Some don’t, but they can. And I’m not sure there’s any grounds to be asking for a settlement agreement yet - it seems OPs DH did the thing, and is only appealing that the punishment seems harsh. There’s no incentive for the employer to agree to non-disclosure or a plain reference, unless they’ve not followed procedure.

Although it probably would have been worth seeing what did come back on a reference. Anything said has to be true (but it’s a common misconception that it has to be good), and there’s a chance they will just opt for his dates of employment and role. But there’s also a chance that the new employer will push for more than that; and most of the standard “reference” forms these days seem to include questions on disciplinary proceedings. The employer can refuse to answer; but that sort of sends a message by itself...

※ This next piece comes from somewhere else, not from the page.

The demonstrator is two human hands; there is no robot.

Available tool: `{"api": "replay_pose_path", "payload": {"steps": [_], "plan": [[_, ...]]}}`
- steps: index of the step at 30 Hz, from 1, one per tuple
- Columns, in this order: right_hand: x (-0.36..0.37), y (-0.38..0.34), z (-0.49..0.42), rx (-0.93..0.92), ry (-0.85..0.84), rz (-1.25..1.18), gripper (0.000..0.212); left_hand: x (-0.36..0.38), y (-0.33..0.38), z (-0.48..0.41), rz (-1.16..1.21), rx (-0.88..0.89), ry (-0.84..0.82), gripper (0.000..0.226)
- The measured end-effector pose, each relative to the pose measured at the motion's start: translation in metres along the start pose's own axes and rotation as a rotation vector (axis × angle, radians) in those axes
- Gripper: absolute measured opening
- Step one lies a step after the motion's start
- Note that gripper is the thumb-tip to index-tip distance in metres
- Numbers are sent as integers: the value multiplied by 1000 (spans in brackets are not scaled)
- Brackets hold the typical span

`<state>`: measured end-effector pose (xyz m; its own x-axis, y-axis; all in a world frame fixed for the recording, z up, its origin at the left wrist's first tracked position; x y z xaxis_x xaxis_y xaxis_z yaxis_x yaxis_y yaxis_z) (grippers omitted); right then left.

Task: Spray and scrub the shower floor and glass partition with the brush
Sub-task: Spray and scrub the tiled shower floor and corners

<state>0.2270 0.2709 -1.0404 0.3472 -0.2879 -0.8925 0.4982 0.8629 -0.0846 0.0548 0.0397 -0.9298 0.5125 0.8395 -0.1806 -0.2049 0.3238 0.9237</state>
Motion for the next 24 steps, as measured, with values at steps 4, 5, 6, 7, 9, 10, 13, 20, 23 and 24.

Is he in a field where he could pick up some temp work for a while, and a newer reference?

JudgeJudee Tue 22-Dec-20 10:53:19

JustGotToKeepOnKeepingOn

Definitely don't mention anything at interview. References never include anything except start and end dates.

Your DH needs to negotiate resignation and a settlement agreement, which includes a non-disclosure clause. Then he can interview without worrying.

I hope the union helps sort this out for him.

Do you think every company is issued one reference template? Of course references can include all types of information, depending on who is providing them.

Also, a settlement agreement? There’s nothing to go on here to suggest the OP’s boyfriend has been subject to anything but a fair and standard process. On what grounds do you think he’d have a claim for a settlement?